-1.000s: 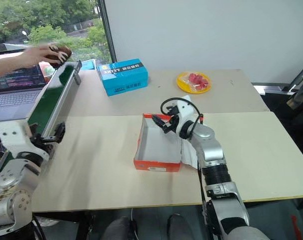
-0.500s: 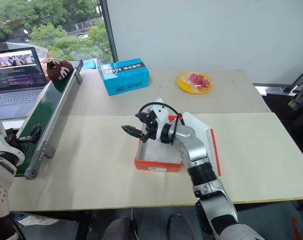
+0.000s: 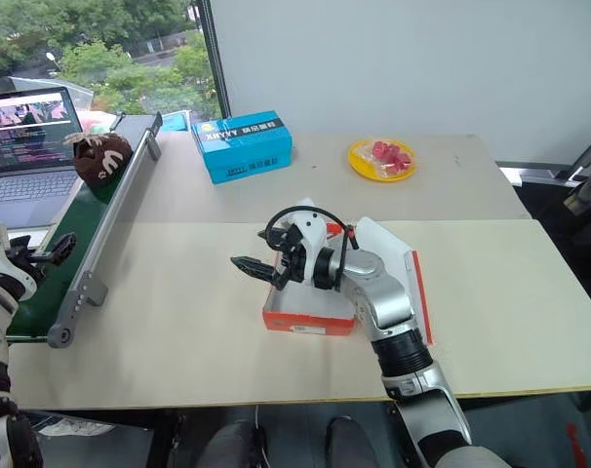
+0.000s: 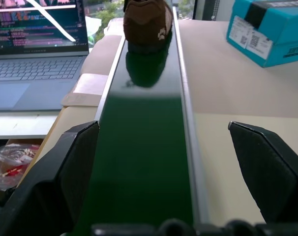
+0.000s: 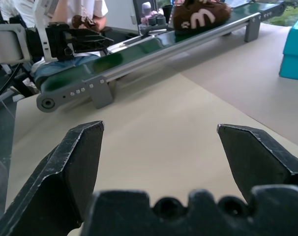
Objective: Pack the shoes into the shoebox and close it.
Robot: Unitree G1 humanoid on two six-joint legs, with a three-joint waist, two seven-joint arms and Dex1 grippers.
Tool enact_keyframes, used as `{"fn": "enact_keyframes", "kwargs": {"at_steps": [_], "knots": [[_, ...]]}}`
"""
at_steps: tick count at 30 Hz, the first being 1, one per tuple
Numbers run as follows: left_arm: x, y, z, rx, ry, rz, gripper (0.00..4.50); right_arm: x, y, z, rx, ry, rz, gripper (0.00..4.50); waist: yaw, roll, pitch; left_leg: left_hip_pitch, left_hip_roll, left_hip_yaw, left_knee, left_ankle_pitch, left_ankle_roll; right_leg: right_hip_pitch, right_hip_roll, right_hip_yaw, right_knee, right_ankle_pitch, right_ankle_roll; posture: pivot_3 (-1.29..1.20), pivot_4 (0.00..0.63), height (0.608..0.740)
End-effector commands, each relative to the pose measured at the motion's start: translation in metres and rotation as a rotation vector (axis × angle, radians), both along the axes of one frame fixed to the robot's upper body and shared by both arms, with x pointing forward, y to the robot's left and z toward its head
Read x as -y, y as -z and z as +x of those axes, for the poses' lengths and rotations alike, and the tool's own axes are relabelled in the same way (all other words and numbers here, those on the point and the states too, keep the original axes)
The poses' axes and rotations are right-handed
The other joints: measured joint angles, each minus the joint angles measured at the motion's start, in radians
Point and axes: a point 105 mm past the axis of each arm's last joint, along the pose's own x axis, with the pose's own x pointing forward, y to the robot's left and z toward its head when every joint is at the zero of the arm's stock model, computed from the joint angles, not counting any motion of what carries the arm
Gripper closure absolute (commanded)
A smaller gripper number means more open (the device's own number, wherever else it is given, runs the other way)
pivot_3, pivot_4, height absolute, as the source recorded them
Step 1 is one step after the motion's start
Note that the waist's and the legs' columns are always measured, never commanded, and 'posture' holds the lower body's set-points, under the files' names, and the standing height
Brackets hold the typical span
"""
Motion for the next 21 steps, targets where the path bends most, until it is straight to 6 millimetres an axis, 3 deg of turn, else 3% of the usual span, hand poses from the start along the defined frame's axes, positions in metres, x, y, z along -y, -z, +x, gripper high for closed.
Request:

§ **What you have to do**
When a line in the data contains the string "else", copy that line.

§ **Output of the task**
A smaller gripper number means more open (the device's own number, wherever else it is given, runs the other way)
Motion for the next 21 steps, targets where the path bends most, until it is straight to 6 millimetres an axis, 3 deg of turn, else 3% of the usual span, hand poses from the start along the defined frame's axes, positions in metres, x, y, z along -y, -z, +x, gripper high for closed.

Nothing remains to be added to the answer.